In actual experience, the whole of the business world function in reliance of such
kind of records (LBP v. Monet’s Export and Manufacturing Corp., G.R. No. 184971, 19
April 2010).
Requisites:
(a) Entries were made by: (i) a public officer in the performance of his duties; or (ii)
by a person in the performance of a duty specially enjoined by law;
(b) The entrant had personal knowledge of the facts stated by him or such facts were
acquired by him from reports made by persons under a legal duty to submit the
same; and
(c) Such entries were duly entered in a regular manner in the official records
(Alvarez v. PICOP Resources, G.R. No. 162243, 3 December 2009).

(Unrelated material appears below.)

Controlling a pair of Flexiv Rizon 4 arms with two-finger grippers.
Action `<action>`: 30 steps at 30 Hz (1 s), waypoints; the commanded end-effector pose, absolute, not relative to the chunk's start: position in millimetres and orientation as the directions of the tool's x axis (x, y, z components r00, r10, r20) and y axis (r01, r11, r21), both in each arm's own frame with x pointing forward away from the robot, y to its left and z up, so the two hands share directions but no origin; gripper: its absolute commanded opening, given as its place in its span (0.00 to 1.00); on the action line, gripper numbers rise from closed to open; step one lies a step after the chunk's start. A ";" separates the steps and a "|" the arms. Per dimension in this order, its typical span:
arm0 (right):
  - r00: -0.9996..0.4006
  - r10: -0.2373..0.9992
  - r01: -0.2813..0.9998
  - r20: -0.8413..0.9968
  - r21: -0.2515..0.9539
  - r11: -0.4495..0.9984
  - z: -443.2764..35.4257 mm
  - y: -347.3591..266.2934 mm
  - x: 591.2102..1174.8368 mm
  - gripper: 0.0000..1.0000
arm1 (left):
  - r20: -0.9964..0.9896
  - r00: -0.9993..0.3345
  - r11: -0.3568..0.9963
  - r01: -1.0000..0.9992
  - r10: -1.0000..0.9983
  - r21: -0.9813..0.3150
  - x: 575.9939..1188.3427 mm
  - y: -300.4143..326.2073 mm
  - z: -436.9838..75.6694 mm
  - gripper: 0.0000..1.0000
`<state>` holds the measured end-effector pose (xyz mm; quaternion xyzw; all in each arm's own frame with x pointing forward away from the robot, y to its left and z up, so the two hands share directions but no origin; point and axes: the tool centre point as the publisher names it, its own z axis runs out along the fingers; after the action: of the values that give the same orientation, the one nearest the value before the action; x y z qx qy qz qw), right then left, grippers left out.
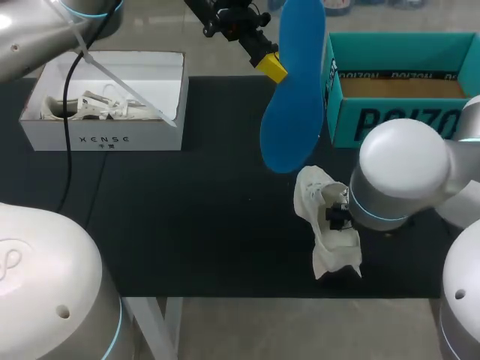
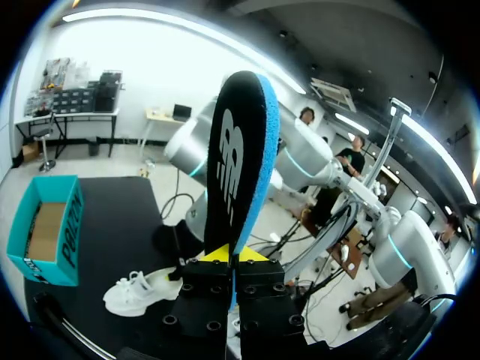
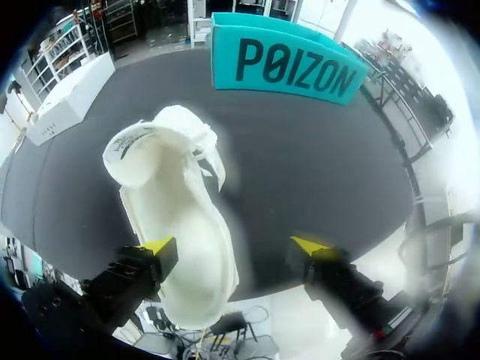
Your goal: Take the shoe out of the shoebox, open the shoe tongue, remove and reinsert the insole, then place the shoe into the shoebox
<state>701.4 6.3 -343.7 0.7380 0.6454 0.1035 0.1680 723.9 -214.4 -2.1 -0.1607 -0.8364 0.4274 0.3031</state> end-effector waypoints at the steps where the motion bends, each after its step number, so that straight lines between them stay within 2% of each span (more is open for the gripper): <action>1: 0.112 0.993 0.919 0.034 0.377 -0.117 -322.1 -18.8 694.1 1.00 | 0.369 -0.764 0.583 0.011 0.529 -0.812 724.2 -214.5 -2.4 0.00; 17: 0.112 0.993 0.919 0.034 0.377 -0.117 -322.1 -18.8 694.1 1.00 | 0.369 -0.764 0.583 0.011 0.529 -0.812 724.2 -214.5 -2.4 0.00; 20: 0.053 0.992 0.953 0.111 0.290 -0.083 -305.0 -26.3 702.7 1.00 | 0.369 -0.764 0.583 0.011 0.529 -0.812 724.2 -214.5 -2.4 0.00; 23: 0.007 0.976 0.965 0.218 0.253 -0.063 -281.3 -28.9 707.5 1.00 | 0.369 -0.764 0.583 0.011 0.529 -0.812 724.2 -214.5 -2.4 0.00; 30: -0.052 0.940 0.964 0.338 0.262 -0.041 -228.4 -32.1 716.8 1.00 | 0.369 -0.764 0.583 0.011 0.529 -0.812 724.2 -214.5 -2.4 0.00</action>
<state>728.2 -8.7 -263.1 0.7079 0.6873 0.1588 0.0364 723.9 -214.4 -2.1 -0.1607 -0.8364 0.4274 0.3031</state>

Entrant need not be presented -- The presentation of the records themselves would,
therefore, have been admissible as an exception to the hearsay rule even if the public
officer/s who prepared them was/were not presented in court, provided the above
requisites could be adequately proven (Alvarez v. PICOP Resources, supra; Africa v.
Caltex, 123 Phil. 272).
Police records of vehicular accidents -- The presentation of the police report itself is
admissible as an exception to the hearsay rule even if the police investigator who
prepared it was not presented in court, as long as the requisites under Rule 130, Sec.

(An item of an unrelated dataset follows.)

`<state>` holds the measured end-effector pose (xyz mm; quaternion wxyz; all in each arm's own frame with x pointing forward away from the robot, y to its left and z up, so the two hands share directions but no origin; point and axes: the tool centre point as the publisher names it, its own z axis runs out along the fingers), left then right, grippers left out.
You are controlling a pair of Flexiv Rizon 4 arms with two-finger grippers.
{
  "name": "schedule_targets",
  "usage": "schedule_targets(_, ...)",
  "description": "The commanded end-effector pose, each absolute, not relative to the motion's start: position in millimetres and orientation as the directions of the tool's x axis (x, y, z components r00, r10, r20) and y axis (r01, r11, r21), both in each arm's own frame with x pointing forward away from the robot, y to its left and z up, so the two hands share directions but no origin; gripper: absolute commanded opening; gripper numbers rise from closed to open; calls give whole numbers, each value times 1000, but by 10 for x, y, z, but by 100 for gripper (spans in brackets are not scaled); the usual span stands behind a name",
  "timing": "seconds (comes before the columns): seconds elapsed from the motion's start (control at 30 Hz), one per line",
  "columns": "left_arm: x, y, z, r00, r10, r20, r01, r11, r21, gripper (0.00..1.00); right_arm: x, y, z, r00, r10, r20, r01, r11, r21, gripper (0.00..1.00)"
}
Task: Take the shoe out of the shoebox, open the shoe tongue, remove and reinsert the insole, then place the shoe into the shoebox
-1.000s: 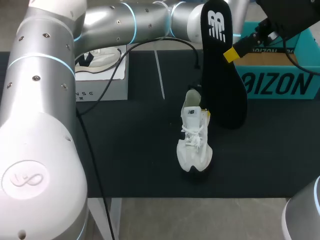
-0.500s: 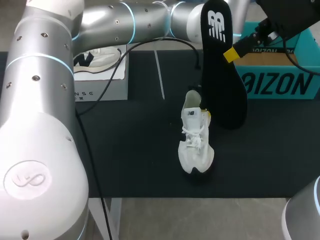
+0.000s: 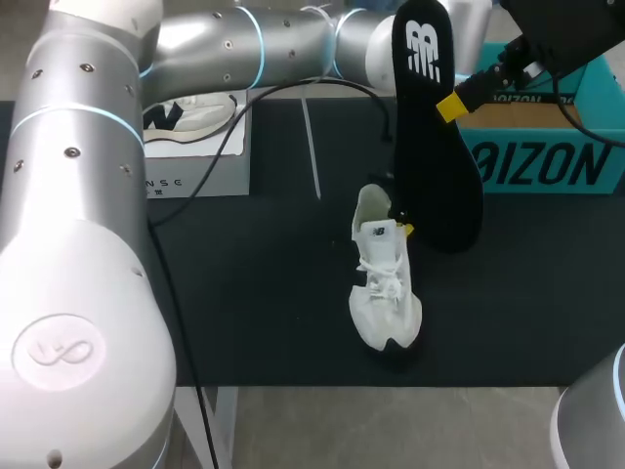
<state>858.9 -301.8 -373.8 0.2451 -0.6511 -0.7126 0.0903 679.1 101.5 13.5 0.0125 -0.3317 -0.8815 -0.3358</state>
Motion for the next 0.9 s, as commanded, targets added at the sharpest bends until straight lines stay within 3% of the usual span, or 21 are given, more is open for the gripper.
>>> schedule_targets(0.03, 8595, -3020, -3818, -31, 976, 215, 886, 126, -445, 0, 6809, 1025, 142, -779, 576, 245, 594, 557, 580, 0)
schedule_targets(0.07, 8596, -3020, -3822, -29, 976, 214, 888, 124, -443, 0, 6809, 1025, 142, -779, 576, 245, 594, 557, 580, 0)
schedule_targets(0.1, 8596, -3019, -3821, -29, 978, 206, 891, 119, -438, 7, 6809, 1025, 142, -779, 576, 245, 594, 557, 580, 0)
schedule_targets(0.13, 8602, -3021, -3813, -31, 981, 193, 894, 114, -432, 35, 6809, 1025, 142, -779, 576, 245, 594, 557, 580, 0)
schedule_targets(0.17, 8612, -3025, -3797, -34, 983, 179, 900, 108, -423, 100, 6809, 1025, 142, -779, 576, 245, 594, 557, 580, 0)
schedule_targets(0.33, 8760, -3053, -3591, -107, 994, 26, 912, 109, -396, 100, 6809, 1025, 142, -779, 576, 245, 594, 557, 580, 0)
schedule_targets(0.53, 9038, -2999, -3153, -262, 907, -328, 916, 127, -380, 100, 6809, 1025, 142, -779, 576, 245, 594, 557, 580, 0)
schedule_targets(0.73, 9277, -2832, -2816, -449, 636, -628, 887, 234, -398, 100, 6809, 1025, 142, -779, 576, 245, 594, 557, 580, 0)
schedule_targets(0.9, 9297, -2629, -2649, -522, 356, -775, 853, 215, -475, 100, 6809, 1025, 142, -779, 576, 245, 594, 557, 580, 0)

44 could be adequately proved (Malayan Insurance Co., Inc. v. Alberto, G.R. No.
194320, 1 February 2012).
Requisites:
(a) The court takes judicial judicial notice of published treatise, periodical or
pamphlet on a subject of history, law, science or art; or
(b) A witness expert in the subject testifies, that the writer of the statement in the
treatise, periodical or pamphlet is recognized in his profession or calling as an
expert in the subject (Rule 130, Sec. 46).
7. Opinion rule
The opinion of a witness for which proper basis is given, may be received in
evidence regarding; (a) the identity of a person about whom he has adequate
knowledge; (b) a handwriting with which he has sufficient familiarity; (c) the mental
sanity of a person with whom he is sufficiently acquainted; and (d) his impressions
of the emotion, behavior, condition or appearance of a person (Rule 130, Sec. 48).

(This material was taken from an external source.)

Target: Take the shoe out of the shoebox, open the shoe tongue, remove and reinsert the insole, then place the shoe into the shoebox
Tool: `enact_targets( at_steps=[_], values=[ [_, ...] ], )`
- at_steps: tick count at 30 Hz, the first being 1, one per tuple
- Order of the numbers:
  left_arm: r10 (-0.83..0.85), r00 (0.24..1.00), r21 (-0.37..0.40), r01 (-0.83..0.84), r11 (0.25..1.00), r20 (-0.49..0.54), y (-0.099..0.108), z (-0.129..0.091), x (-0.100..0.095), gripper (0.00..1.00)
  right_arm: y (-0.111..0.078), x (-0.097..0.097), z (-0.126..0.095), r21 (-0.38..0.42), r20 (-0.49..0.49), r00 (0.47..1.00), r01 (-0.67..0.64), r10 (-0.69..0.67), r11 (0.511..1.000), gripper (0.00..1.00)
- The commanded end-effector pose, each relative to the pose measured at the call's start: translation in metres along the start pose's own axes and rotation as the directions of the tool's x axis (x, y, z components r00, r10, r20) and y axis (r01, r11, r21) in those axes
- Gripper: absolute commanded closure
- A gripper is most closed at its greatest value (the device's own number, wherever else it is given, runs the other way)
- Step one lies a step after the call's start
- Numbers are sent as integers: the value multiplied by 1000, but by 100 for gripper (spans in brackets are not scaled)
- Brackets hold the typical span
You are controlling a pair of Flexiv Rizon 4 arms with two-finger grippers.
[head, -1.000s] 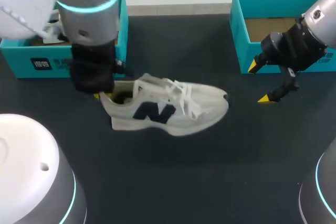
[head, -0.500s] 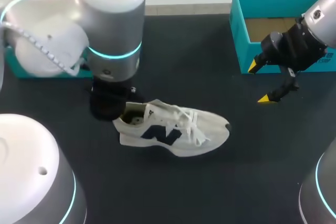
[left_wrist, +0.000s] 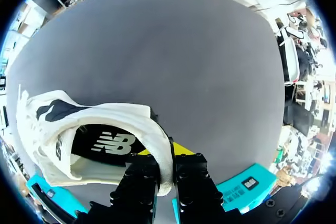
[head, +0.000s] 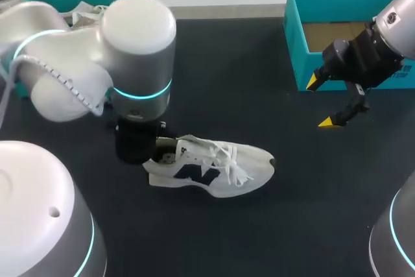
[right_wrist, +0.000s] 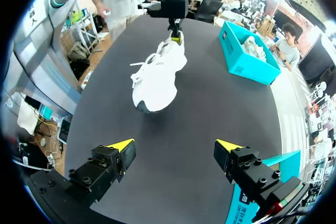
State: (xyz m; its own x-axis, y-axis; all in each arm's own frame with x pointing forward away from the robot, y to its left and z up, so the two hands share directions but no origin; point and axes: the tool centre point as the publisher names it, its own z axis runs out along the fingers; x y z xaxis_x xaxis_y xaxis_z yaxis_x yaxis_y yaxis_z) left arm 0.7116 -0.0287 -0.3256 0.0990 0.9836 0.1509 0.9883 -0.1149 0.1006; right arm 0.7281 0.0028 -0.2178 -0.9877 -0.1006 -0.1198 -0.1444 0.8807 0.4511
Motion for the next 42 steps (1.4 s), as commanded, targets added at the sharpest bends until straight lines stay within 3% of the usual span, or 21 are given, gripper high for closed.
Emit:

Expert witness not necessary if the res ipsa loquitur doctrine is applicable- Where
the application of the principle of res ipsa loquitur is warranted, an expert testimony
may be dispensed with in medical negligence cases. Resort to the doctrine of res ipsa
loquitur as an exception to the requirement of an expert testimony in medical
negligence cases may be availed of if the following essential requisites are satisfied:
(1) the accident was of a kind that does not ordinarily occur unless someone is
negligent; (2) the instrumentality or agency that caused the injury was under the
48
exclusive control of the person charged; and (3) the injury suffered must not have
been due to any voluntary action or contribution of the person injured (Rosit v. Davao
Doctors Hospital, et al., G.R. No. 210445, 7 December 2015).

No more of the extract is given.